Neil Nightingale, creative director at BBC Earth, explains: “We see this as an additional way of looking of things, that brings the contribution of nature into sharp focus. If you were running any business or a country, you would not destroy your capital base and impair your ability to operate successfully in the future, so why do it with a part of the economy which these figures show is at least as large and important as the conventional one we usually look at.”

It’s a good question and the figures are intriguing. The Index estimates that bees save the economy more than £100 billion [$150 billion] worth of wages annually by pollinating plant species free of charge.

Sounds far-fetched? Maybe—but humankind in all its wisdom has already decimated the global bee population to such an extent that in Western regions of China the sight of agricultural workers contorting themselves around fruit trees to manually pollinate blossoms has become commonplace. The report estimates that one hive of bees can do as much pollinating as 20 adult workers. And all without salaries to pay, pesky unions to deal with, or workers’ rights to uphold. You’d think the captains of industry would be rubbing their hands with glee at the prospect of all that untapped labor.

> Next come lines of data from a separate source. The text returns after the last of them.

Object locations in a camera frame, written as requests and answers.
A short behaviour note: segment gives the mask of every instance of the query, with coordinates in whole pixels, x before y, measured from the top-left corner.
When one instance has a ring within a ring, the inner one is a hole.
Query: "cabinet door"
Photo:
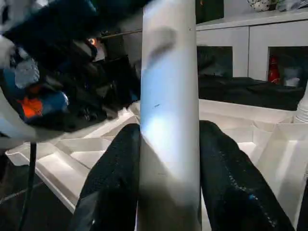
[[[270,49],[307,47],[307,28],[308,21],[250,27],[248,76],[267,80]]]
[[[249,27],[197,31],[197,45],[232,47],[233,77],[248,75]]]

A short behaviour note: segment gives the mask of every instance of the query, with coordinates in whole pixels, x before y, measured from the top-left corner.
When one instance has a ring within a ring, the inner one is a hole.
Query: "black cloth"
[[[296,111],[305,87],[286,87],[248,77],[199,76],[199,98]]]

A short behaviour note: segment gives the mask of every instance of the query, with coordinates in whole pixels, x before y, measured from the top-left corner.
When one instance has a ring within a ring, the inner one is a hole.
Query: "white countertop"
[[[249,13],[230,18],[221,18],[197,25],[197,31],[213,30],[239,26],[256,26],[263,24],[283,23],[308,19],[308,8],[289,11],[266,11],[260,13]]]

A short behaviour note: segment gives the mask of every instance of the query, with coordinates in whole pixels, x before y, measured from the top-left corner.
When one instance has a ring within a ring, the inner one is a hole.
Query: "white pipe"
[[[143,16],[137,229],[200,231],[195,0],[156,0]]]

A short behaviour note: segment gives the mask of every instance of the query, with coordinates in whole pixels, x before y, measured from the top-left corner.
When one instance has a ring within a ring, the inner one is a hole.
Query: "red bottle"
[[[269,77],[268,81],[275,84],[280,84],[280,75],[277,64],[277,58],[274,56],[270,57],[269,60]]]

Likewise, it’s estimated that vultures, in their role as the world’s disposers of the dead, save millions by doing a job that basically nobody else wants to do, and also by mitigating the disease risk posed by leaving dead things lying around—leading to further savings on the cost of global healthcare.

Even the humble plankton, long regarded as merely something for whales to gargle, saves the global economy nearly £140 billion [$215 billion] annually by sustaining fish populations, replenishing the atmosphere with oxygen, and absorbing CO2.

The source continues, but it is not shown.